More recent models of labeling theory focus on the social and psychological consequences of labels, including perceived discrimination, negative self-concept, and poor quality of life (6,7). Although this approach is more nuanced than earlier theories, the question of the relative effects of services and stigma on the lives of persons with serious mental illness remains largely unexamined. We know of only one study that directly examined the simultaneous influence of these two factors on quality of life (8). This study revealed that services, particularly those that provide economic resources and are empowering, are positively related to the quality of life of individuals with chronic mental illnesses. The study also showed that stigma is negatively associated with quality of life. These findings underscore the importance of self-concept in the relationship between services, stigma, and quality of life; however, they were based on cross-sectional data and therefore do not provide information about changes in quality of life as a function of changes in self-concept.
Self-concept plays an important role in linking services and stigma to quality-of-life outcomes. In the study discussed above (8), as well as in more recent work (9,10), researchers have shown that self-esteem and mastery mediated the relationship between services received and quality of life. Additionally, a key assumption of the modified labeling theory is that stigma associated with psychiatric labels has erosive and potentially long-term effects on a person's self-concept (6,7), a relationship that has been demonstrated empirically in numerous studies (8,9,10,11,12,13,14). In sum, a positive self-image has implications for quality of life that can be both enhanced by services and reduced by perceived stigma.
Mental health professionals and researchers have emphasized the importance of linking services to improved quality of life among individuals with serious and persistent mental illnesses (10). At the same time, stigma is related to a decline in well-being and life satisfaction in this population (8,12,15). For this reason, it is important to pursue research that examines the effects of both services and stigma on self-concept and quality of life.

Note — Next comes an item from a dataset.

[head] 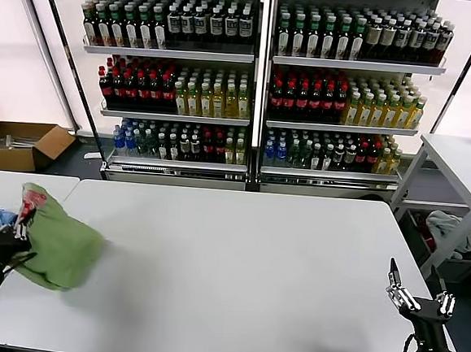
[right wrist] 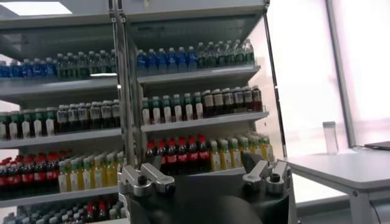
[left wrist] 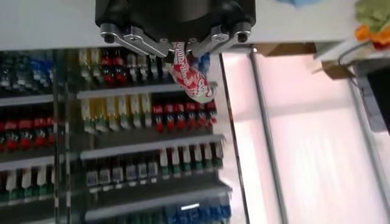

The purpose of this study was to extend previous work by using two waves of data to explore changes in quality of life as a function of services, stigma, and self-concept; investigate the role of self-concept in the relationship between services, stigma, and quality of life; and examine changes in self-concept as a function of services and stigma.
The data used here were part of a larger study designed to investigate the relationships between stigma, psychiatric services, and well-being for consumers of community mental health services (16). We collected "permission to contact" forms from 796 individuals in various sites (described below), and we were able to successfully contact and interview 370 (46%) at time 1. At time 2 (approximately six months after baseline) we interviewed 262 (71%) of the time 1 respondents.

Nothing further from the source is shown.